It is intended that this Program not be subject to the provisions of Section 16 and that awards granted hereunder not be considered equity securities
of the Corporation within the meaning of Section 16. Accordingly, no award under this Program will be payable in any equity security of the
Corporation. In the event an award to a reporting person under this Program should be deemed to be an equity security of the Corporation within
the meaning of Section 16, such award may, to the extent permitted by law and deemed advisable by the granting authority, be amended so as not
to constitute such an equity security, or may be annulled. Each award to a reporting person under this Program will be deemed issued subject to
the foregoing qualification.

V. Annual Ceiling

In respect to each year under this Program, the Compensation Committee will, pursuant to authority delegated by the Board, establish a ceiling on
the aggregate dollar amount that can be awarded under this Program. With respect to bonuses and bonus units granted in a particular year under
this Program, the sum of (1) the aggregate amount of bonuses, and (2) the aggregate maximum settlement value of bonus units will not exceed
such ceiling. The Compensation Committee may revise the ceiling from time to time as it deems appropriate.
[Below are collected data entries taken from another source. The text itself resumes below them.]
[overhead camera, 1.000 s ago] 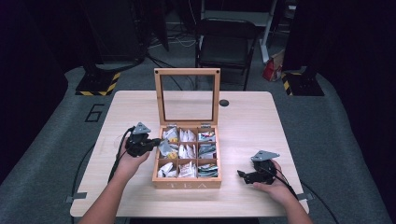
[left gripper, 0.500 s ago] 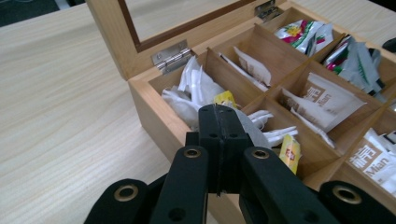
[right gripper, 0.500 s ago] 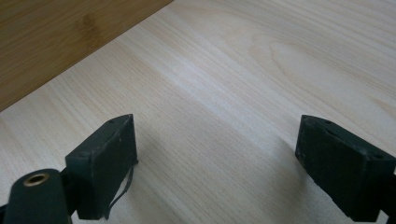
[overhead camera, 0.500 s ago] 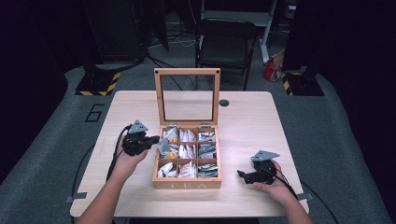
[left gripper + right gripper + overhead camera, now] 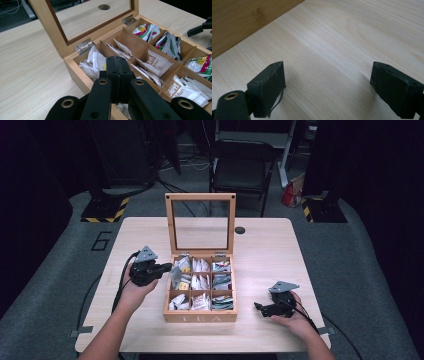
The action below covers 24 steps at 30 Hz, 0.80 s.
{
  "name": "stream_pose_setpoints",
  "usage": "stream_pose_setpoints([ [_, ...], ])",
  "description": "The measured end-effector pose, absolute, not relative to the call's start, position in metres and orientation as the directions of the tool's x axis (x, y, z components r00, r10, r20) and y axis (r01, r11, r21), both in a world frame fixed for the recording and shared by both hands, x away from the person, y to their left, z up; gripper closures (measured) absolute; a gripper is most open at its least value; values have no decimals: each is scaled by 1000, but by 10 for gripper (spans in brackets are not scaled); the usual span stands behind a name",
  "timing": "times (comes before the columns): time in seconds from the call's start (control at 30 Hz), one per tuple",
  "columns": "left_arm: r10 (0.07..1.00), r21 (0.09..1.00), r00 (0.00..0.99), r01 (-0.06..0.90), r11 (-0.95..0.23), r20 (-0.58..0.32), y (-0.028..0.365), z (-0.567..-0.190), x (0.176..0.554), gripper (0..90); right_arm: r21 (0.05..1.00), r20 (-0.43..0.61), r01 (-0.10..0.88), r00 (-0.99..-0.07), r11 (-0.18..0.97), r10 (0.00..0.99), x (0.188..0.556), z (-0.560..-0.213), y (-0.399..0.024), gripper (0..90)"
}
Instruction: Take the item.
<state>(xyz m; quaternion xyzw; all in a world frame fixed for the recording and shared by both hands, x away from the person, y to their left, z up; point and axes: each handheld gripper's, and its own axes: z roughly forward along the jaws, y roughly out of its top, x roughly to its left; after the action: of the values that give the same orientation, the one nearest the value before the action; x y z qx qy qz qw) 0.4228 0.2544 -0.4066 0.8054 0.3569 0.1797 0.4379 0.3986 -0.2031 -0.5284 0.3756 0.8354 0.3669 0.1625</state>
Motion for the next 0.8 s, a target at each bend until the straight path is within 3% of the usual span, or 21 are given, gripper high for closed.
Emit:
stream_pose_setpoints([
  [0.8,710,868,703,341,-361,19,250,-369,414,900,733,5,509,-667,451,745,399,-528,-203,119],
])
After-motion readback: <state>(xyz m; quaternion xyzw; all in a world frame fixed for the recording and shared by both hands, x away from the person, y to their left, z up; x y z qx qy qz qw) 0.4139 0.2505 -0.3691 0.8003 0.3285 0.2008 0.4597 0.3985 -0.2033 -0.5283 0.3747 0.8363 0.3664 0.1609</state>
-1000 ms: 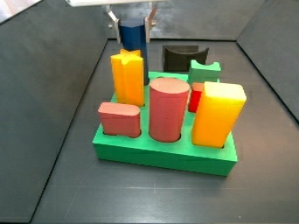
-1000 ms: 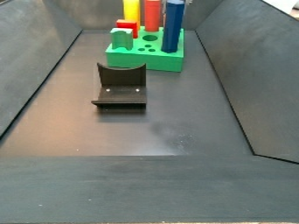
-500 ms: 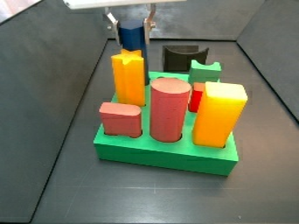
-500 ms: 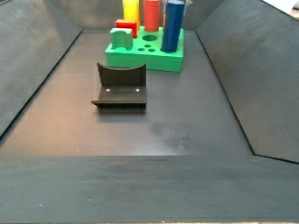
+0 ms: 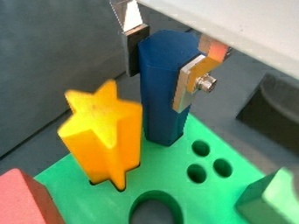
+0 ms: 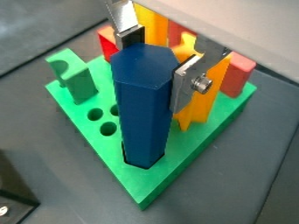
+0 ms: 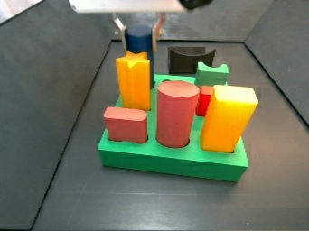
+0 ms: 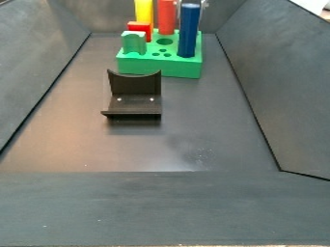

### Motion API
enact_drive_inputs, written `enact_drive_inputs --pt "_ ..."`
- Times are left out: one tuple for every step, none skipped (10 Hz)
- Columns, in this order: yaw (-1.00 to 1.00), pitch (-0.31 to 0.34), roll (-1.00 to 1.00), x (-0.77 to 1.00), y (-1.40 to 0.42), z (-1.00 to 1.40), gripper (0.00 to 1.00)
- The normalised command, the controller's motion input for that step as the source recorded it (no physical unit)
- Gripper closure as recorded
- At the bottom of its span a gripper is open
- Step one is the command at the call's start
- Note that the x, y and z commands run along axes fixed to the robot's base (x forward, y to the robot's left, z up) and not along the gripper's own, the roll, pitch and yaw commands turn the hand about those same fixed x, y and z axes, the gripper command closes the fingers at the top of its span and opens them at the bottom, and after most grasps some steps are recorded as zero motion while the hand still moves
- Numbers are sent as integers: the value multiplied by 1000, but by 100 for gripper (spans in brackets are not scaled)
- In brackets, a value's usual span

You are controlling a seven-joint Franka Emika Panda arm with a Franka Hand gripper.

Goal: Pick up the hexagon object. Move up. Move to above the board. Insert the hexagon object.
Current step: Insert the hexagon object.

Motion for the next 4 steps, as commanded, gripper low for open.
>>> enact_drive_inputs --pt "-280 130 74 431 -131 -880 100" --pt "-123 -34 0 31 0 -1000 100" --pt "0 -74 0 -31 0 0 100" --pt "0 0 0 0 0 0 100"
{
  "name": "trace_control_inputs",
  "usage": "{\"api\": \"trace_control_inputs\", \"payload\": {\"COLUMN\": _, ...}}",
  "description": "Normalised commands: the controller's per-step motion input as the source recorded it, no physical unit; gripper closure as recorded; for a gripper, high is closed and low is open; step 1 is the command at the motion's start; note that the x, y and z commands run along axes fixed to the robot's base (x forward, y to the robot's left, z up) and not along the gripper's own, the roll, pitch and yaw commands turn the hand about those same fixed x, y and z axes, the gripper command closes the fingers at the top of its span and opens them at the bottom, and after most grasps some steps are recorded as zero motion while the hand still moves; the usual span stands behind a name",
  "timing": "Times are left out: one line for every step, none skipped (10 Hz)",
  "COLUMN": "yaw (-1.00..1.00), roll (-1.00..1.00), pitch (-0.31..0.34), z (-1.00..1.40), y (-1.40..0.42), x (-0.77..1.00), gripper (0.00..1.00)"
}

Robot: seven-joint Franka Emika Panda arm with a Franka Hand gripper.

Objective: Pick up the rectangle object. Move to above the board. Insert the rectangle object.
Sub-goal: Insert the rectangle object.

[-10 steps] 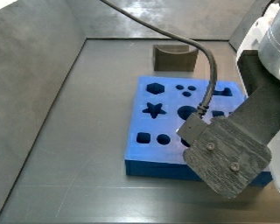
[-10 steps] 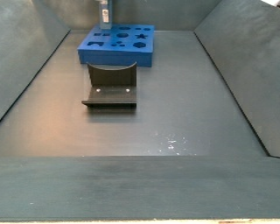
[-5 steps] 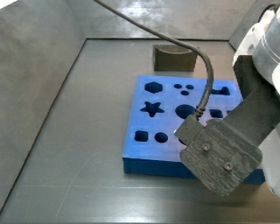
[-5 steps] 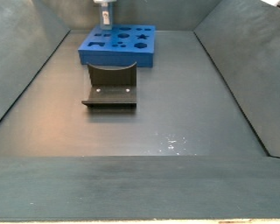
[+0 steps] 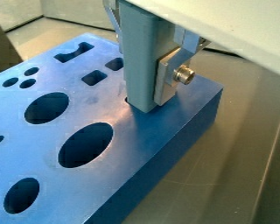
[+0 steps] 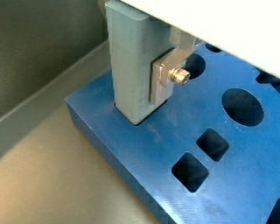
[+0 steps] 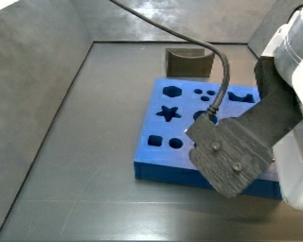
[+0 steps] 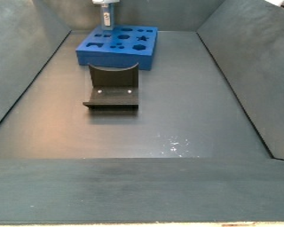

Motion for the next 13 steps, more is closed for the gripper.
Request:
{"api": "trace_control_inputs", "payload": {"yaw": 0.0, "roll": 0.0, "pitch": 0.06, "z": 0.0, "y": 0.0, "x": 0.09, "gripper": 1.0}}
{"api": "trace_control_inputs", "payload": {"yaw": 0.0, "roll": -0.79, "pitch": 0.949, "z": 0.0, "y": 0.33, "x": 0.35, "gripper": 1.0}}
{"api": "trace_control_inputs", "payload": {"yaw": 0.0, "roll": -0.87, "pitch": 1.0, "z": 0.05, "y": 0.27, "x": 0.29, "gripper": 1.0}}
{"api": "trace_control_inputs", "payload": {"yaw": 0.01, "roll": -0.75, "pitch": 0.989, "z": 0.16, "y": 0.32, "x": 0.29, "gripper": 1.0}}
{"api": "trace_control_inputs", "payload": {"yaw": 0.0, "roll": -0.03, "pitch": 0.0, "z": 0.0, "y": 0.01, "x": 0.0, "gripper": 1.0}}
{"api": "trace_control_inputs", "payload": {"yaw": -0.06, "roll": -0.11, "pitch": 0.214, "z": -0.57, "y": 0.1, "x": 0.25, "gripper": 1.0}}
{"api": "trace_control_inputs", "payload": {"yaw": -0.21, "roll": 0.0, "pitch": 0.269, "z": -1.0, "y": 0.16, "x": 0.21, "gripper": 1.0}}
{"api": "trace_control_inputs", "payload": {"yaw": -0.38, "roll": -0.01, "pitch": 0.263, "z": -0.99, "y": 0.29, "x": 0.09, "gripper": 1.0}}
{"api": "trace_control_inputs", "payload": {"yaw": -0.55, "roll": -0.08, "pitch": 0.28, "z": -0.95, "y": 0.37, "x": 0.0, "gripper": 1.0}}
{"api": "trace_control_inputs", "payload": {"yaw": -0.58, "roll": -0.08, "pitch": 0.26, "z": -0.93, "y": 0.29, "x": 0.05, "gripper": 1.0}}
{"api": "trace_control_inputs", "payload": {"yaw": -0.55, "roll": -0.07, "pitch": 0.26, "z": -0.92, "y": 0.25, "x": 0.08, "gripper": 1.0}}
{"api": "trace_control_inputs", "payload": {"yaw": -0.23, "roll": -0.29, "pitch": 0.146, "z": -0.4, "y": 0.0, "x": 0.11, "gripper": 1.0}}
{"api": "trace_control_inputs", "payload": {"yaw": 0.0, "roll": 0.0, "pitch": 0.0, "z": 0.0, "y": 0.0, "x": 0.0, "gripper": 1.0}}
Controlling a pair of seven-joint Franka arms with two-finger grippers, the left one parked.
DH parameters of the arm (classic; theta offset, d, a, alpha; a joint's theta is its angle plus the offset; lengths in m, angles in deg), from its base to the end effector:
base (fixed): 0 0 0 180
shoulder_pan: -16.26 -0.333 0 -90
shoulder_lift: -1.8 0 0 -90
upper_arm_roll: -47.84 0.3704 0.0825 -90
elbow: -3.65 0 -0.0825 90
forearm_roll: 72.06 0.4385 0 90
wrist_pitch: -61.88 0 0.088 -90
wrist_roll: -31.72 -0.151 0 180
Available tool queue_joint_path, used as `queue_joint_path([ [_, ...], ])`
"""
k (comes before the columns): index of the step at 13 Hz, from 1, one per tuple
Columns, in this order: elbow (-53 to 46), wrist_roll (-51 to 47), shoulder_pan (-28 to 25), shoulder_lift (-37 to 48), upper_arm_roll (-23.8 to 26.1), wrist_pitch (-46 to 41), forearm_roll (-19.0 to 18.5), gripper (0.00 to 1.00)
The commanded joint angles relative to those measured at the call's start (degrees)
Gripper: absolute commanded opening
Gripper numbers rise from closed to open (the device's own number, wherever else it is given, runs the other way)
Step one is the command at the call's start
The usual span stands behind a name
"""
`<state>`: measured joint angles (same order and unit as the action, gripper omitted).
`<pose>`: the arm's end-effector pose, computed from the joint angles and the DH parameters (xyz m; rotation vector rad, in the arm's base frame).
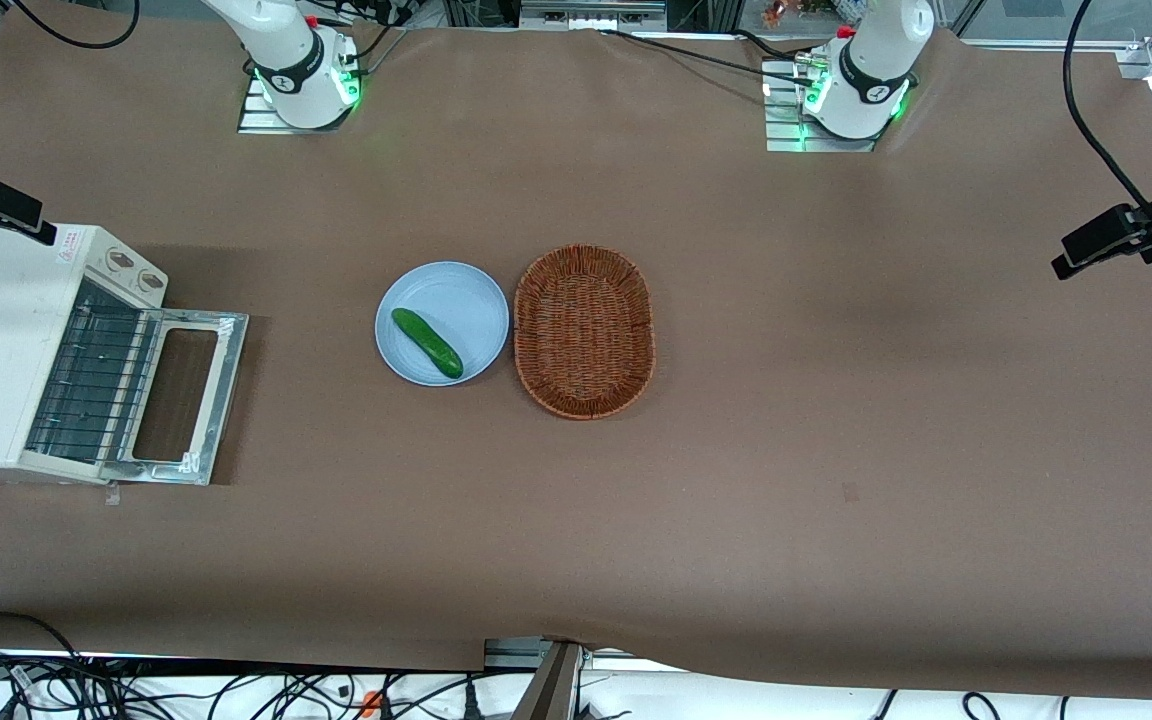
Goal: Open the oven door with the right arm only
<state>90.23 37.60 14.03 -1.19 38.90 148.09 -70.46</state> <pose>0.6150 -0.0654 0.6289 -3.1143 0.0210 0.0864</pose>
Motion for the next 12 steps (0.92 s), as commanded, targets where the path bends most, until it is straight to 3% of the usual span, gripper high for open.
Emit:
queue_joint_path([
  [1, -0.71, 0.18, 0.13, 0.70, 0.06, -1.12, -0.90, 1.00],
  [12, -1.76, -0.09, -0.05, 1.23, 0.85, -5.17, -0.46, 1.00],
])
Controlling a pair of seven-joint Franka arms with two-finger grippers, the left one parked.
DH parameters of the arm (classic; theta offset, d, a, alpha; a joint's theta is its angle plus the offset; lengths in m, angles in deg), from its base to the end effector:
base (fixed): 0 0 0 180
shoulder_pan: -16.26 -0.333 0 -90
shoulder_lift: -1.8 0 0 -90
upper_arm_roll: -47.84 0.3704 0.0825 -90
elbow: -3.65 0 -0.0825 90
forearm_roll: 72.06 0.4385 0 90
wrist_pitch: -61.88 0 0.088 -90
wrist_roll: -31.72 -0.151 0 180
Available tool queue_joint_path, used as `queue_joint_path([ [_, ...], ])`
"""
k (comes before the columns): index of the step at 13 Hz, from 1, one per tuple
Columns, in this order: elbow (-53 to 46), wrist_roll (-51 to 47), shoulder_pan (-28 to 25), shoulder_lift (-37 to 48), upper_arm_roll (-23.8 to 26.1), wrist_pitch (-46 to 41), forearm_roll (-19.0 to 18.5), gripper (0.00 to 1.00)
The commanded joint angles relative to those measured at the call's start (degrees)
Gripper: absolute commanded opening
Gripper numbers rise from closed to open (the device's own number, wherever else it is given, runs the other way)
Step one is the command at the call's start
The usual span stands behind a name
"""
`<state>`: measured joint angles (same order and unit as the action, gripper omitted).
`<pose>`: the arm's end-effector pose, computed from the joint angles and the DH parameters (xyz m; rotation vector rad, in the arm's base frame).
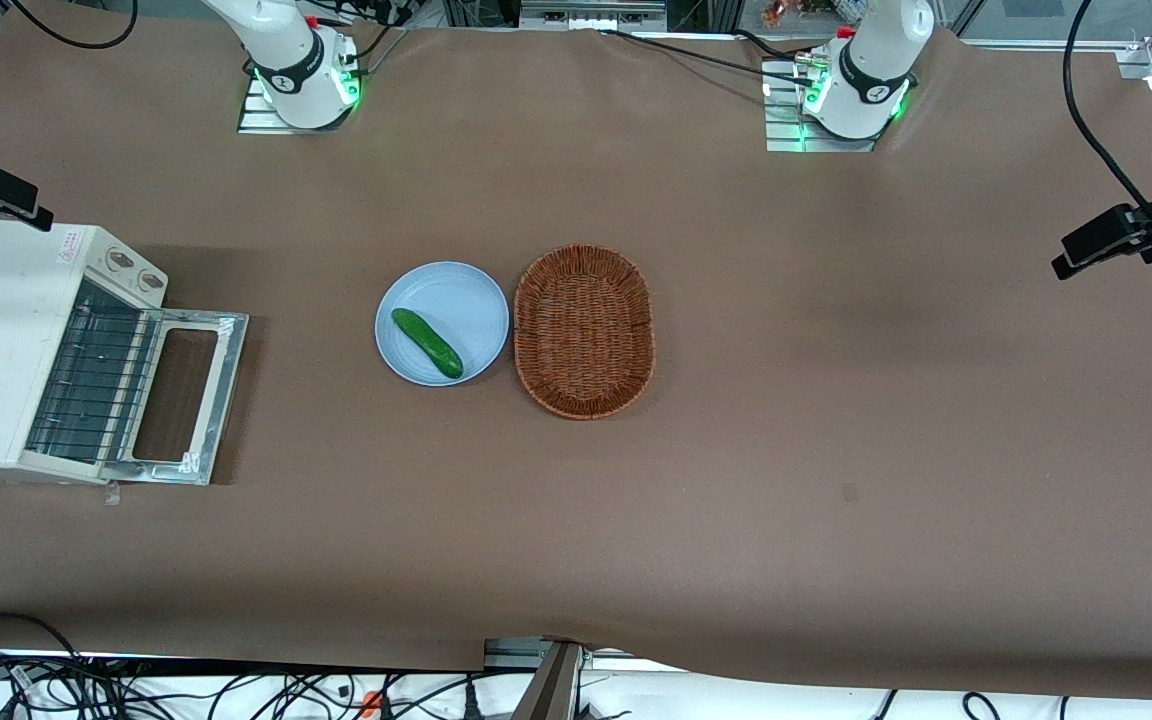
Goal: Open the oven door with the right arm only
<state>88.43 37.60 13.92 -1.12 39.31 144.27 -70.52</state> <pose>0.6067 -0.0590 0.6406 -3.1097 0.0050 0.1394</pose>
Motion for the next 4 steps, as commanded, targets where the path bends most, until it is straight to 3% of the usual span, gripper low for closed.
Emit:
queue_joint_path([
  [1, 0.03, -0.09, 0.06, 1.16, 0.44, -1.35, -0.39, 1.00],
  [4, 0.03, -0.17, -0.03, 1.16, 0.44, -1.96, -0.31, 1.00],
])
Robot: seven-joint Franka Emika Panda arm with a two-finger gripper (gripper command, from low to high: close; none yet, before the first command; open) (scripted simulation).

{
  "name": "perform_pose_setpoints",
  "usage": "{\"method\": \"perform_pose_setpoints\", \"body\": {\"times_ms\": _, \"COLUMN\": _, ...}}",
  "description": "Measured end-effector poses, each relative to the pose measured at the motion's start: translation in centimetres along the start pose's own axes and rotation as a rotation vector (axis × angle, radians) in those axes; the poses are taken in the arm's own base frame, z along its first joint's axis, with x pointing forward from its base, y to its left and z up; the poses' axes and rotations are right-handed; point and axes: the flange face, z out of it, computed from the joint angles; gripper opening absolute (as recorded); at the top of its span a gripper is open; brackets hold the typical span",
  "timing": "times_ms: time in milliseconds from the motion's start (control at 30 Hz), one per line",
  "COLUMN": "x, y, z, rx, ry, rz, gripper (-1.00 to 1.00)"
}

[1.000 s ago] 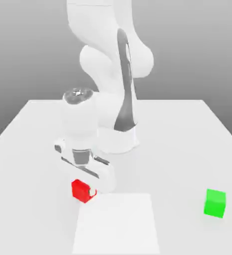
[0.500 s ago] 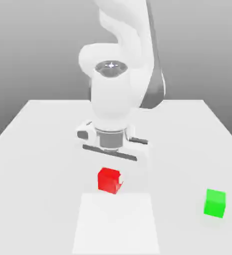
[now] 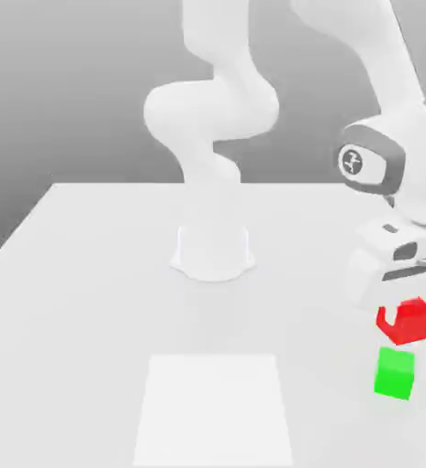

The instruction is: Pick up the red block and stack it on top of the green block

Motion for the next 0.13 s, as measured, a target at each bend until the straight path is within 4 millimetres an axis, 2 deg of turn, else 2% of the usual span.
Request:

VI. Right to Grant Awards; Reserved Powers; Eligibility

(1) The Board is the ultimate granting authority for this Program, with the power to select eligible persons for participation and to make all

decisions concerning the grant or amendment of awards. The Board may delegate this authority in whole or in part (a) in the case of
reporting persons, to the Compensation Committee; and (b) in the case of employees who are not reporting persons, to a committee of two
or more persons who may, but need not, be directors of the Corporation.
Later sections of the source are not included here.